### Given information
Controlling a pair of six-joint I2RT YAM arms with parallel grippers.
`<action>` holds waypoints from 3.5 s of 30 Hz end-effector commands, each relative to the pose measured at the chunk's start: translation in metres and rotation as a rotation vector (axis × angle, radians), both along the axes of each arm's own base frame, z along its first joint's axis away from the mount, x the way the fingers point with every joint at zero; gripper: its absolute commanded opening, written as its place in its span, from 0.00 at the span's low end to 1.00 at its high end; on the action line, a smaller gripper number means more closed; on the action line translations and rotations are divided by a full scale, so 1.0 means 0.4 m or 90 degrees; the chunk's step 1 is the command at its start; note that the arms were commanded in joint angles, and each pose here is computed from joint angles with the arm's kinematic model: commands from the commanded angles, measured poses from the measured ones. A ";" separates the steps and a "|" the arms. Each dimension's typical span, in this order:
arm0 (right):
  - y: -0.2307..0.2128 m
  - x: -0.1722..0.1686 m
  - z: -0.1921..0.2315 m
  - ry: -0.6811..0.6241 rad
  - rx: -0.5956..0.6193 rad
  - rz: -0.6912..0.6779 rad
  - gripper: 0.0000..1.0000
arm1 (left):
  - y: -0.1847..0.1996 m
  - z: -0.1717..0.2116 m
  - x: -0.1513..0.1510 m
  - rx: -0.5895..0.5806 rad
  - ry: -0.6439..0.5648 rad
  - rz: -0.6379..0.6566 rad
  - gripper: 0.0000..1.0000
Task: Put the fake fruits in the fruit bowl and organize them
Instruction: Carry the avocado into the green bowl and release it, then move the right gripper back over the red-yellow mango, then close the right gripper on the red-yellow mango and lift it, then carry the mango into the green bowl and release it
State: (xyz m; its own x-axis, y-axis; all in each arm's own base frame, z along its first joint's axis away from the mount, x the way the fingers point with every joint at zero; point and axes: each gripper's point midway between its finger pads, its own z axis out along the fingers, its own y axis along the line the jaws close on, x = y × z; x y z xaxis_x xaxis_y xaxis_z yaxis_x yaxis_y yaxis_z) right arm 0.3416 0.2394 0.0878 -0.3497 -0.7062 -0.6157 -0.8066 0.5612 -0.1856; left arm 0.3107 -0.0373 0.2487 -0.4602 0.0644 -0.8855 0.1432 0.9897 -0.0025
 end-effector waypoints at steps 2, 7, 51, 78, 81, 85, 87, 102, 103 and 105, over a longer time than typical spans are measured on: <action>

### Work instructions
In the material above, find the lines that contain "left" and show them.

### Output of the exercise
arm1 (left):
State: (xyz m; its own x-axis, y-axis; all in each arm's own base frame, z along its first joint's axis away from the mount, x the way the fingers point with every joint at zero; point and axes: each gripper's point midway between its finger pads, its own z axis out along the fingers, its own y axis along the line the jaws close on, x = y × z; x y z xaxis_x xaxis_y xaxis_z yaxis_x yaxis_y yaxis_z) right arm 0.3416 0.2394 0.0878 -0.3497 -0.7062 -0.6157 -0.8066 0.5612 -0.1856; left arm 0.3107 -0.0373 0.2487 -0.4602 0.0644 -0.8855 0.1432 0.9897 -0.0025

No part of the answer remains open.